_WORK ORDER:_
Keep only the lines of the material below that contain the word "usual". Copy those lines.
----
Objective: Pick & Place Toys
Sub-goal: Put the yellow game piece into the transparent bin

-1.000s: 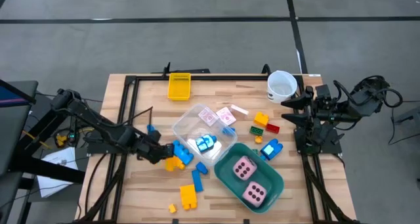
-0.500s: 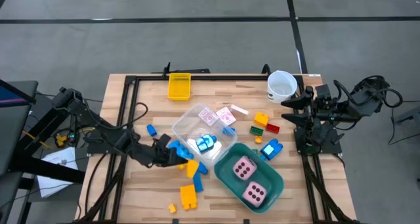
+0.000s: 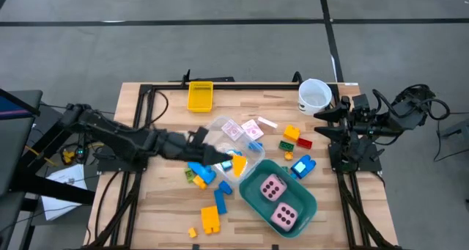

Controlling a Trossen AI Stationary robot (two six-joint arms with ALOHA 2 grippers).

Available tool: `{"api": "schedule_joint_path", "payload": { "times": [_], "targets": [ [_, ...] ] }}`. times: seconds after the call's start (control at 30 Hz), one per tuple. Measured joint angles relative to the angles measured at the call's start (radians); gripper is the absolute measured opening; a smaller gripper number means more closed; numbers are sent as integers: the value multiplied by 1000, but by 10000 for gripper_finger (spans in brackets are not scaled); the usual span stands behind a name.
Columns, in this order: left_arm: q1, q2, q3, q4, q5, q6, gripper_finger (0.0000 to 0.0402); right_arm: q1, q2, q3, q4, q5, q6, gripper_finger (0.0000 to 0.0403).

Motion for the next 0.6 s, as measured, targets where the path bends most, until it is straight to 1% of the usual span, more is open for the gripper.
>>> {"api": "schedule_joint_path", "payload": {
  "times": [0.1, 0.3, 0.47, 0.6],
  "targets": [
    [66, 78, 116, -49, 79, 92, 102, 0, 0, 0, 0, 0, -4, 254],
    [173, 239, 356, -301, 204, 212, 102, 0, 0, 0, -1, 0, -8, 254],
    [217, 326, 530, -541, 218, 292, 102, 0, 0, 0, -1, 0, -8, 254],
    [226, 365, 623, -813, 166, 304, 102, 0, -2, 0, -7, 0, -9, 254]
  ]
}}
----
_YOUR SOLUTION:_
Available tool: `{"api": "schedule_joint_path", "payload": { "times": [_], "targets": [ [_, ...] ] }}`. times: seconds after the call's start (control at 30 Hz), one per tuple. Measured joint angles relative to the angles measured at the call's start (radians); gripper is the absolute measured opening; a smaller gripper number means more closed; numbers are sent as integers: the value multiplied by 1000, but by 10000 for gripper_finger (spans in brackets are not scaled); the usual span stands behind a name.
Motion for the next 0.6 s, as measured, targets where the path bends most, until it is straight to 1% of the usual span, more is open for the gripper.

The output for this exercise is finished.